Common questions about NFL jobs
How many NFL teams does SportsCareers cover?
All 32 National Football League teams plus the NFL League Office.
What applicant tracking systems do NFL teams use?
NFL teams use a fragmented mix of ATS platforms with no league-wide standard. The most common across the 32 clubs are Workday (used by many larger-market and corporate-structured teams), Teamwork Online (the legacy sports-industry platform), ADP Workforce Now, iCIMS, Paylocity, and Paycom. The NFL League Office runs on Workday. A handful of teams use Greenhouse or BambooHR.
What types of roles do NFL teams hire for?

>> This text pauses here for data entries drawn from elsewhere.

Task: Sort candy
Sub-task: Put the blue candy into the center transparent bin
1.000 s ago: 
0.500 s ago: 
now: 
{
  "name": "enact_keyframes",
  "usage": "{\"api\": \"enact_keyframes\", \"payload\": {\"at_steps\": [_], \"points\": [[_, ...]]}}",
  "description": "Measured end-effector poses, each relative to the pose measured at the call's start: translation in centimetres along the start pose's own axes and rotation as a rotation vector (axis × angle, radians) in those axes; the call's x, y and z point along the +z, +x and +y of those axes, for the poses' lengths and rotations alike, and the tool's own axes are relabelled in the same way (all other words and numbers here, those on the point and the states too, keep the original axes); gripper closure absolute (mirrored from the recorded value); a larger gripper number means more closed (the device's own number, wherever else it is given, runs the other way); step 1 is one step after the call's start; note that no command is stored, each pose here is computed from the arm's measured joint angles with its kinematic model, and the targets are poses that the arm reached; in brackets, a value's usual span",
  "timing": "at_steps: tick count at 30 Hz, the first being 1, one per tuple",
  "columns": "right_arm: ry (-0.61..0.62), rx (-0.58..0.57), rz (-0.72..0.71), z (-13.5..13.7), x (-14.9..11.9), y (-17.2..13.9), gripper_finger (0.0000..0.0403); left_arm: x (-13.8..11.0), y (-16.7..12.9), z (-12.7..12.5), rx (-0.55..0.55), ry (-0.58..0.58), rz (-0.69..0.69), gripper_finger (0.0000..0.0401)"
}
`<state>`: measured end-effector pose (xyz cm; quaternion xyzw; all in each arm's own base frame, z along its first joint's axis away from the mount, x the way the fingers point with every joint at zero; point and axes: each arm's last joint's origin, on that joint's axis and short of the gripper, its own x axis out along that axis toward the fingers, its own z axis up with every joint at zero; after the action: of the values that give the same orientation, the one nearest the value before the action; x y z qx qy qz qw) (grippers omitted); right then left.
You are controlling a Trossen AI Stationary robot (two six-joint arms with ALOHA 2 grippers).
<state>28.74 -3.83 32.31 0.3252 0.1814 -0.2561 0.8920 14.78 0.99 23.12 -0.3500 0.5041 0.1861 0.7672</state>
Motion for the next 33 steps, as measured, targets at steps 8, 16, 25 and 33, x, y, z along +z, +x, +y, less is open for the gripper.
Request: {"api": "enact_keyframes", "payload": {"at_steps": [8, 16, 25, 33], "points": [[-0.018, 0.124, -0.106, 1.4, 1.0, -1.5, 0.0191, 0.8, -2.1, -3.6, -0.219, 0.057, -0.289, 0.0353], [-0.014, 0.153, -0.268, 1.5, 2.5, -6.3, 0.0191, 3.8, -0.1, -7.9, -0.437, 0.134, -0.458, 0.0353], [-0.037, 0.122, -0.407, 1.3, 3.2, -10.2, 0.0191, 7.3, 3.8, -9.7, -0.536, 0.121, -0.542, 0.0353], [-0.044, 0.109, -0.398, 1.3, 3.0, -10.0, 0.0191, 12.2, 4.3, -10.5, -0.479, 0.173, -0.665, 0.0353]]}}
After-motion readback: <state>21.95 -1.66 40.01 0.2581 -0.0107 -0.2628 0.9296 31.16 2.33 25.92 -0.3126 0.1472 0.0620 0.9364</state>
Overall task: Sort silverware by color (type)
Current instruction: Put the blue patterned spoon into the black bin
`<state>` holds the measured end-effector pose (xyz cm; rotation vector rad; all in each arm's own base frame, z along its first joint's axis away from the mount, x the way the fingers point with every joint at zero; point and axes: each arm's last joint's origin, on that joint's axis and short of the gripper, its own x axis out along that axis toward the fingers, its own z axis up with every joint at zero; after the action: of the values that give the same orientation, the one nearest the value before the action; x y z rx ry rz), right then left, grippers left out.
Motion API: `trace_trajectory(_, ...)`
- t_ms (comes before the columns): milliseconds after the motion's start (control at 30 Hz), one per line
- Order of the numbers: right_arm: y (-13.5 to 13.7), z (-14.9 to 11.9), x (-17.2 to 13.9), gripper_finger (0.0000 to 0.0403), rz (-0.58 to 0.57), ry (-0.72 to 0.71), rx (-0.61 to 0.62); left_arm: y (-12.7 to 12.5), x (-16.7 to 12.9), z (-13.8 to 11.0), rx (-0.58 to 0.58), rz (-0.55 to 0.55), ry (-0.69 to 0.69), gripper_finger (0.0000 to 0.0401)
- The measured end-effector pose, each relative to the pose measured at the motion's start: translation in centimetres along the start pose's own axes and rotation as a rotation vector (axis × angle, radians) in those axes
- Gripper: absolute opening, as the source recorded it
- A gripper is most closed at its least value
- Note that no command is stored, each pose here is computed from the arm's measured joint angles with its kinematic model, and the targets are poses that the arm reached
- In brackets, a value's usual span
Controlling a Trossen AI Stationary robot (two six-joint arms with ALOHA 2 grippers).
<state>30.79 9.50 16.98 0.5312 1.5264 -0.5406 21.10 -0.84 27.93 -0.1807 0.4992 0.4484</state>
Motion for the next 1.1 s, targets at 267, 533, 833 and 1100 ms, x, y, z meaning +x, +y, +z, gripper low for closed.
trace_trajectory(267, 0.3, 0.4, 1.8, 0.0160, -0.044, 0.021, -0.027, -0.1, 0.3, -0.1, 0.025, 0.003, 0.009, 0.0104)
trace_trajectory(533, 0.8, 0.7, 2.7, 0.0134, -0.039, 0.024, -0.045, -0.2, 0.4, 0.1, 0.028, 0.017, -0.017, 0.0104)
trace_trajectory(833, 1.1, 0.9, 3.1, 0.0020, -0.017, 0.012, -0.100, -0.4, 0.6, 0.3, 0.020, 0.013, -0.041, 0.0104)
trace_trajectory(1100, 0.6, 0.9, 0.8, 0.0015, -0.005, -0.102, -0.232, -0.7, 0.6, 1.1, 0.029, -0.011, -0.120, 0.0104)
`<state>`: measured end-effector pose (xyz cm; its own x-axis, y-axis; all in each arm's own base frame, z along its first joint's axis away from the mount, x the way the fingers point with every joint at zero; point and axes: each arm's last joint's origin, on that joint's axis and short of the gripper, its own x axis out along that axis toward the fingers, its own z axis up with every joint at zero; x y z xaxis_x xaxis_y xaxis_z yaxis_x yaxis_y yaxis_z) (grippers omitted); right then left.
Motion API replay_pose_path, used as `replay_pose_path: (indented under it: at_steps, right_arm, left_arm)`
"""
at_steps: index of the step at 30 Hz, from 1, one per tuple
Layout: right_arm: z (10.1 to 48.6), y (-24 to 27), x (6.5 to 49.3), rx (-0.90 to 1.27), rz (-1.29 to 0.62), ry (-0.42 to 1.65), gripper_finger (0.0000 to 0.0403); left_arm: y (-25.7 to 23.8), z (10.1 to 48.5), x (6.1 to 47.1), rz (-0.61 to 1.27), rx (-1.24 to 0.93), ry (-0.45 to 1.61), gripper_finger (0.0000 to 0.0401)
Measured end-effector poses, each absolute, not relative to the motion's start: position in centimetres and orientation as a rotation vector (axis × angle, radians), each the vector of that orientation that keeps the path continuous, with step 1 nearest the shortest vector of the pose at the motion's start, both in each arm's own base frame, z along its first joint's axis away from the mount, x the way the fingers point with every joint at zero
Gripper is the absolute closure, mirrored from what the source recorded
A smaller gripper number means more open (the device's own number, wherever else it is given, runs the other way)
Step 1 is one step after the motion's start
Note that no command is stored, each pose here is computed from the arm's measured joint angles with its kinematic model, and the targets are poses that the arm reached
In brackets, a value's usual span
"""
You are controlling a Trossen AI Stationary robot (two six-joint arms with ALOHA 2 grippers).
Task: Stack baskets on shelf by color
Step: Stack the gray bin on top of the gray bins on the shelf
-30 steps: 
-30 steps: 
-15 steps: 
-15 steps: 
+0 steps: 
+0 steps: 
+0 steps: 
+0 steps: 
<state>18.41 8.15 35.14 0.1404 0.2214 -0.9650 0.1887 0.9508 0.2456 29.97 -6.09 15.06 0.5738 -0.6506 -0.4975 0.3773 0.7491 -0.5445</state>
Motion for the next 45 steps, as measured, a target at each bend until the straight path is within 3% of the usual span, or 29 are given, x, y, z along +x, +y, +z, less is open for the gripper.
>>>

NFL teams hire across football operations, scouting (college, pro, area), salary cap analysis, football administration, analytics and football R&D, premium and corporate ticket sales, partnership sales and activation, marketing and brand, broadcasting, media relations, game-day operations, premium hospitality, community relations, finance, legal, and IT. Premium ticket sales and partnership sales are the highest-volume entry points.
When do NFL teams hire most heavily?
NFL hiring spikes follow the league calendar. The biggest waves come post-draft in May–June and around training camp in July–August. The offseason (late January through March) is a quieter window for football-ops roles but a major one for business and corporate functions. Communications, partnership activation, and game-day operations hire heavily in August–September leading into the regular season.
What does an entry-level NFL front-office job pay?
Entry-level operations and marketing roles at most NFL teams start in the $45,000–$60,000 range — slightly higher than the other major leagues at entry. Mid-level roles run $80,000–$120,000. Director $130,000–$200,000; VP $200,000–$400,000+ at major-market clubs. Premium-sales roles can produce strong commission earnings ($60,000–$110,000 OTE at the associate level).